04:02 Elle, c'est en apparence une battante, une femme de pouvoir.
04:05 On a l'impression que c'est frappant,
04:07 le réalisme avec lequel vous décrivez ce monde-là.
04:11 Là aussi, on se demande...
04:14 -Vous connaissez mieux que moi le monde politique.
04:16 Mais comme il y a le rituel coréen...
04:19 J'avais besoin d'encrire mon roman dans la réalité.
04:22 En tout cas, c'est une femme qui, au moment où elle prend ses fonctions
04:25 au secrétariat du commerce extérieur,
04:28 a besoin de personnes de la société civile.
04:30 Donc, elle va rappeler un ancien camarade de lycée
04:33 dont elle a vu sur Facebook qu'il était devenu
04:36 un des grands patrons de Décathlon.
04:38 J'adorais l'idée qu'ils se rencontrent à 20 ans,
04:40 se retrouvent à 40 ans avec de l'incompréhension.
04:43 Finalement, ils se retrouveront plus tard.
04:46 Ma référence, c'était le film "Quand Henri rencontre Sally".
04:49 L'idée qu'un groupe peut se croiser et se retrouver sur 30 ans.

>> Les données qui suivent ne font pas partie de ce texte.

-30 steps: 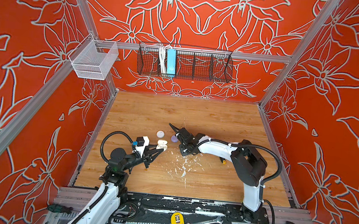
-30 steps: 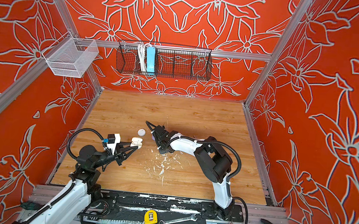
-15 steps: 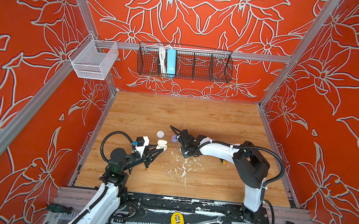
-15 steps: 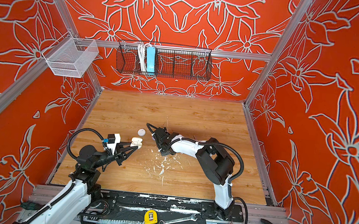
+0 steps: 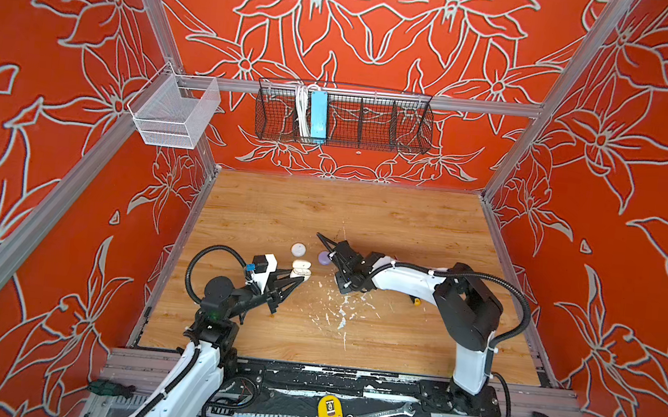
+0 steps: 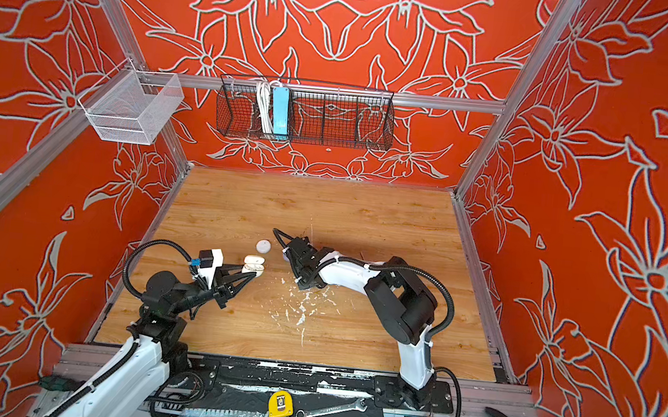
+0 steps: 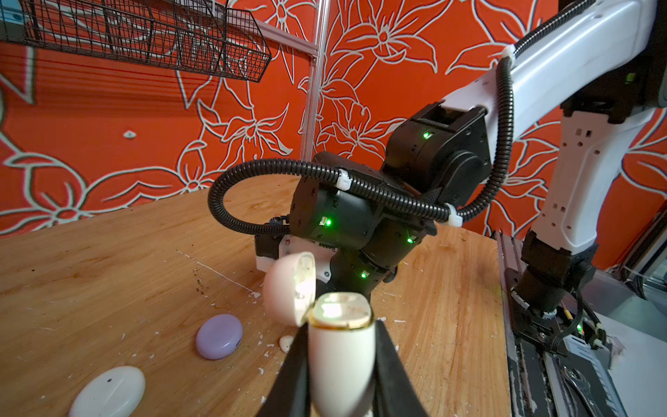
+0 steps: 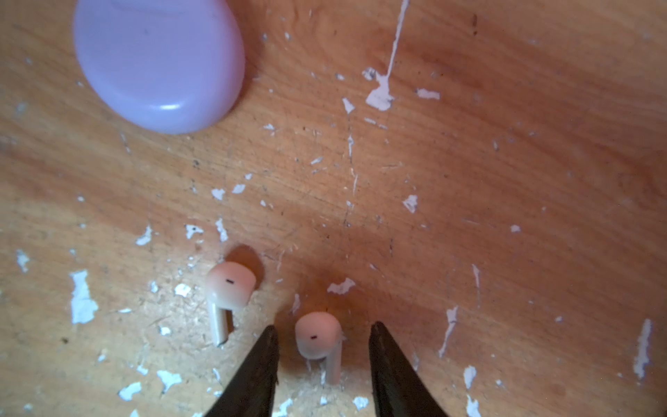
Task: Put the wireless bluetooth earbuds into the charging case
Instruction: 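Lower the right gripper and close it on one white earbud, then lift the earbud with the right gripper toward the open case in the left gripper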
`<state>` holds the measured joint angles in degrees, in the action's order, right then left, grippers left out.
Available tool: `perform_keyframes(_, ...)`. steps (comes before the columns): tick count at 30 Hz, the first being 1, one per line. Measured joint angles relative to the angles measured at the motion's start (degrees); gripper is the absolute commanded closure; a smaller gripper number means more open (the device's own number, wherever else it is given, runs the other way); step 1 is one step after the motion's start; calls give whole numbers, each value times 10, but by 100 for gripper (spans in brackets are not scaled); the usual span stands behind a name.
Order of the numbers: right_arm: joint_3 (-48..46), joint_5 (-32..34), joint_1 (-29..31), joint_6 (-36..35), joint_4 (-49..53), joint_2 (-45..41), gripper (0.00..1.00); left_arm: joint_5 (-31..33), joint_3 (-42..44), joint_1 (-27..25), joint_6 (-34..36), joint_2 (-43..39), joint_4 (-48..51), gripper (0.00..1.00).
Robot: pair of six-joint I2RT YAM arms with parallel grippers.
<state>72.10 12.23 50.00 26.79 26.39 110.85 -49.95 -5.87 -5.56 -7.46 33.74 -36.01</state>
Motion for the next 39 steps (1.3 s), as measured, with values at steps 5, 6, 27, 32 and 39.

04:53 -Oui, en tout cas, vous décrivez...
04:55 C'est vrai que vous avez un oeil perçant
04:58 qui décrit extrêmement bien les milieux
05:02 dans lesquels vous vous plongez.
05:04 Il y a aussi l'importance du temps, du moment.
05:06 Il y a toujours un bon moment.
05:09 Ça, on ne peut pas trop développer.
05:11 -Vous conseillez vraiment de lire ce livre.
05:13 C'est un très bon cru, Fuenkinau.
05:15 "On ne se trompe pas, la vie heureuse",
05:18 c'est paru chez Gallimard. Merci beaucoup.